- 31°58′44″N 35°54′23″E﻿ / ﻿31.978751283166407°N 35.9063701182709°E
- Location: Haroun Al Rasheed St 9, Amman, Jordan
- Type: Public, National library
- Established: 1977 (49 years ago)

Collection
- Legal deposit: yes

Other information
- Director: Dr. Nedhal Al Ahmad
- Website: www.nl.gov.jo

= National Library of Jordan =

The National Library of Jordan is the legal deposit and copyright library of Jordan. It was founded in 1977.

==History==
- 1977: Establishing the Directorate of Libraries and National Documents.
- 1990: The Directorate of Libraries and National Documents was replaced by two new entities:
- Department of the National Library.
- Documentation Center
- 1994: Both the department of the National Library and Documentation Center were merged to be a separate department connected to the Minister of Culture under the name the Department of the National Library.

==Department of the National Library tasks==
- National intellectual product promotion and preservation.
- Collecting intellectual product mainly related to the National Jordanian Heritage.
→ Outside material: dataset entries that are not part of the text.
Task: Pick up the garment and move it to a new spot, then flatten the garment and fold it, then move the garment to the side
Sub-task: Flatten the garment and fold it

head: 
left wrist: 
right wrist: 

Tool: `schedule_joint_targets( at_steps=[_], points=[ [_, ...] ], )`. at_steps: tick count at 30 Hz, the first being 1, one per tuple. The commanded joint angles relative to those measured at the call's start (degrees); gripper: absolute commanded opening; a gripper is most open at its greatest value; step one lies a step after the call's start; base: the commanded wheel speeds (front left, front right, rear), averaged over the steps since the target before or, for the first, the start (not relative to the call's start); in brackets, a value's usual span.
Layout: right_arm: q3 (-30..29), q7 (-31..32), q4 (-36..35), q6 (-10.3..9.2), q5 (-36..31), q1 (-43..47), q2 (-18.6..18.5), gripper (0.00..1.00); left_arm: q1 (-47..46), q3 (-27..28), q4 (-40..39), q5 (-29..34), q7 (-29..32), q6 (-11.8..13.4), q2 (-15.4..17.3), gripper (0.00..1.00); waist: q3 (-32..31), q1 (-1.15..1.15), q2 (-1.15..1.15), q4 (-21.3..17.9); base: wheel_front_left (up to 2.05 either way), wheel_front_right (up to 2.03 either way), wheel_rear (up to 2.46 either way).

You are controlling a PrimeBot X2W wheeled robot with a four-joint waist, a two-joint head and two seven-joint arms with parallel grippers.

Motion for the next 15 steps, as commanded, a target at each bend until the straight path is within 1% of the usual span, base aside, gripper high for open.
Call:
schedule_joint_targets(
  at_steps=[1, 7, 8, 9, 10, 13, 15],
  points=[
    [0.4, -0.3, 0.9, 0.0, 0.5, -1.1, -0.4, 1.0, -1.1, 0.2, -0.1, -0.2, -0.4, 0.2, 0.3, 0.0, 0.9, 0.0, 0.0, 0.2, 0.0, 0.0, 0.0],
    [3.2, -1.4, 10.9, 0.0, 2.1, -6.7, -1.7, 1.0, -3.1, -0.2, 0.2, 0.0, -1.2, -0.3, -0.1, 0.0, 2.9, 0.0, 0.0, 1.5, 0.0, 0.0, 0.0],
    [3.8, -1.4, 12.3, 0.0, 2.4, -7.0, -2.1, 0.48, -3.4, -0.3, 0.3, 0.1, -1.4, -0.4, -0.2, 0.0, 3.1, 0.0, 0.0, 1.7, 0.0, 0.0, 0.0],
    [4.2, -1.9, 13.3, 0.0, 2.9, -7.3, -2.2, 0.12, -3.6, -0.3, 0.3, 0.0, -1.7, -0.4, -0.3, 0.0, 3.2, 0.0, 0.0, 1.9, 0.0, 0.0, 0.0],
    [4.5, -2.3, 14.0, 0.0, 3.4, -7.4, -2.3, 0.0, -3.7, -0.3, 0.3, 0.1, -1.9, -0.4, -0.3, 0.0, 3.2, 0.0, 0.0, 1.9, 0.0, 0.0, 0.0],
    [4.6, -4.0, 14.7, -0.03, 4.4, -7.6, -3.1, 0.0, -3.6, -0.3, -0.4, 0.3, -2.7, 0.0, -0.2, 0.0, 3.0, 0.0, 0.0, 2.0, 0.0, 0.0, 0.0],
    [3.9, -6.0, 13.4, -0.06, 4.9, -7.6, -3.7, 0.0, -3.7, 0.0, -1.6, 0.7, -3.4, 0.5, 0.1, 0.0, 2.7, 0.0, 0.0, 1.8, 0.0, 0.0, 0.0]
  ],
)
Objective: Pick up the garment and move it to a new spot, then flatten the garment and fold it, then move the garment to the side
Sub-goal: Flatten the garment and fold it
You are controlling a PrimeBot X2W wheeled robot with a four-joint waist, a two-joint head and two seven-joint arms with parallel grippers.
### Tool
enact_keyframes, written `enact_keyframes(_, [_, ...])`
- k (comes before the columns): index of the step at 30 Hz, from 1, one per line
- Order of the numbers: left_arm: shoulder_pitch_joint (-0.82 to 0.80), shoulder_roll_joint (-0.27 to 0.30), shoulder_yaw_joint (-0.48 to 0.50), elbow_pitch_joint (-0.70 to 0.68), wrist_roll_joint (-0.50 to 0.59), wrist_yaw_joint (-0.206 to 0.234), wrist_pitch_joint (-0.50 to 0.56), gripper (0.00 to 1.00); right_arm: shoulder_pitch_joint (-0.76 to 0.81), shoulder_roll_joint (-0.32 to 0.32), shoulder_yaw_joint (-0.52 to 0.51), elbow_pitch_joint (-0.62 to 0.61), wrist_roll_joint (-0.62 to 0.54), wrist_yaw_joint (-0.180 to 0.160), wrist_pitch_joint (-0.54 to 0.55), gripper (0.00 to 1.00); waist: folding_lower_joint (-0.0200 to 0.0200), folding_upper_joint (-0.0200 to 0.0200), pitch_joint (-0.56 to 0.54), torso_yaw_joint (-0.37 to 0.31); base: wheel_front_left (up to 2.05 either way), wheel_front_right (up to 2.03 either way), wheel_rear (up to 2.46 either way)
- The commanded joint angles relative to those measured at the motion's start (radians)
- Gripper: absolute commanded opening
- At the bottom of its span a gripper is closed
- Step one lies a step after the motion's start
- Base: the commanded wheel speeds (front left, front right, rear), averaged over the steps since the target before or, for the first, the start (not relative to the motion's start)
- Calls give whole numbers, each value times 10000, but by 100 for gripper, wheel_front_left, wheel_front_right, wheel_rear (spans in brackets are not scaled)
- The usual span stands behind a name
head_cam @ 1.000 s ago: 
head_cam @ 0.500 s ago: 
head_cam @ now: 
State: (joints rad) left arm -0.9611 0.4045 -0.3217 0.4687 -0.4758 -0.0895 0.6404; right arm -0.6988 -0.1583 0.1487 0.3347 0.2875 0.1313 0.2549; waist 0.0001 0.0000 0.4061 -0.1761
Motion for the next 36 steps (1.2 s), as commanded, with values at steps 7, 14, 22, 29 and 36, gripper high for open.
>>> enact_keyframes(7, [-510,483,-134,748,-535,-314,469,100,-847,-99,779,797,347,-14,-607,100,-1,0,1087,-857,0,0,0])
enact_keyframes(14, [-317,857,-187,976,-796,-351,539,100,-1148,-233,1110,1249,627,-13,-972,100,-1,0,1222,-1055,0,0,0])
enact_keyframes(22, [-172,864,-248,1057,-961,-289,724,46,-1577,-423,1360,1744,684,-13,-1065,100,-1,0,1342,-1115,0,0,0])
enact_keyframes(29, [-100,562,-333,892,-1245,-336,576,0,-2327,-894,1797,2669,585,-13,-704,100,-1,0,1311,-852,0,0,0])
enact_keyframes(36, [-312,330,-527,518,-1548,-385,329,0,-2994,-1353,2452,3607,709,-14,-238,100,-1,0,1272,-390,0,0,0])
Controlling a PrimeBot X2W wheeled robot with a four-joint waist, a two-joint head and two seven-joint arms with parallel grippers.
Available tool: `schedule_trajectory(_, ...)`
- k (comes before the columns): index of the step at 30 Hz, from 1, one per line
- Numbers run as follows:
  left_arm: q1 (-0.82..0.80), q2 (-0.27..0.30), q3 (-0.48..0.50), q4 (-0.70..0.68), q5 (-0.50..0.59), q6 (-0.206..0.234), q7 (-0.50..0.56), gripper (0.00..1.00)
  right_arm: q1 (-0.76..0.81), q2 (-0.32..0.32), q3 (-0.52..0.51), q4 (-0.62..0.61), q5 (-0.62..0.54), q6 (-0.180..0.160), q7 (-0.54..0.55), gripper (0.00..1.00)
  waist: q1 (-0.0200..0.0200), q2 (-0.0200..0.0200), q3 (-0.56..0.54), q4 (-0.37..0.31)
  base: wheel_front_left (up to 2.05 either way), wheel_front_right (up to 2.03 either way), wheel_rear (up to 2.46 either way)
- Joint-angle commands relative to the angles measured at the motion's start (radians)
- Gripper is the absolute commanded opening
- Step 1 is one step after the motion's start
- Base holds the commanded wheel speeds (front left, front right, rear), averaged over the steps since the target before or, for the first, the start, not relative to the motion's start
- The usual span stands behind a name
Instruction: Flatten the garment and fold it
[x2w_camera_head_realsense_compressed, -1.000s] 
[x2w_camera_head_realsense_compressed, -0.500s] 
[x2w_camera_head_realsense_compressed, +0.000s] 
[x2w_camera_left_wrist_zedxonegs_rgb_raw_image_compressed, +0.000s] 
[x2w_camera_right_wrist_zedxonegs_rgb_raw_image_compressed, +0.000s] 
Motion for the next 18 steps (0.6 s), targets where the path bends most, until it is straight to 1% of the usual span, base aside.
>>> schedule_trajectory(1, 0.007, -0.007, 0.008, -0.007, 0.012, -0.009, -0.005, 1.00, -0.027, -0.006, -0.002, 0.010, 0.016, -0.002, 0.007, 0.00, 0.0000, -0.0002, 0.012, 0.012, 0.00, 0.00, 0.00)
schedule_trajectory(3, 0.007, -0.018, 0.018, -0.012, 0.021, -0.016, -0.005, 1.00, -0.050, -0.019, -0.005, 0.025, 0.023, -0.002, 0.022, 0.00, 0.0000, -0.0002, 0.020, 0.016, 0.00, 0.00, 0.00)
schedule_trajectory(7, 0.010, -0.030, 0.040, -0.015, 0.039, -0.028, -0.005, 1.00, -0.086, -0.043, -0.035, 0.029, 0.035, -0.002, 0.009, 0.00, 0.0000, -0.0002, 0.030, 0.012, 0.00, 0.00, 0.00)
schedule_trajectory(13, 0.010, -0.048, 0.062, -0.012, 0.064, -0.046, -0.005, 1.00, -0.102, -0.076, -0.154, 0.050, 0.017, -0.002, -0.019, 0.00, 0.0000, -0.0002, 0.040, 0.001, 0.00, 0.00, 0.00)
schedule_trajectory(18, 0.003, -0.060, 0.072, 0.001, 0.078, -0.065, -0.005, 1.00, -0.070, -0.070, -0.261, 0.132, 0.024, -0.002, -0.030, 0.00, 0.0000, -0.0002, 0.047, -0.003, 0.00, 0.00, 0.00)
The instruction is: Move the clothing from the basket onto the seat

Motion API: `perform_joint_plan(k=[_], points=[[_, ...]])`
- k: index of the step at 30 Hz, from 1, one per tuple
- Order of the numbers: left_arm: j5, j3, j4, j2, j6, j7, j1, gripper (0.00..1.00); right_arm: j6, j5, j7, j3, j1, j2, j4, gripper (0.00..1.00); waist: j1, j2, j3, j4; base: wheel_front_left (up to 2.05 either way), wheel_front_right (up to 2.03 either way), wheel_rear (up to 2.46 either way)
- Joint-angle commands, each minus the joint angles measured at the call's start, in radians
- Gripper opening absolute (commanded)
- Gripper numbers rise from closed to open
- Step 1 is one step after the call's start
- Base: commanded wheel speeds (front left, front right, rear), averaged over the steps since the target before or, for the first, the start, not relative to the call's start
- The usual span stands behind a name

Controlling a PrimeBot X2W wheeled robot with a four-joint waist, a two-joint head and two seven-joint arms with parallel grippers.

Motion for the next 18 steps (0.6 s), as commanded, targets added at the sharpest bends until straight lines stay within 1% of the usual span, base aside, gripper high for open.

Other intellectual product area of interest: Arab World, Arabic & Islamic civilization, and Human Heritage in general.
- Preserving documents from different public institutions, documents relevant to Jordan in addition to private documents.
- Providing depository services.
- Issuing the Jordanian National Bibliography.
- Publishing and facilitating material related to libraries' work.
- Coordinating the work of public libraries.
- Allowing access to researchers.
- Mutual lending with other national, regional & international libraries.
- Organizing different cultural events.
- Exchanging & gifting materials.
- Cooperation with international entities in relation to library services.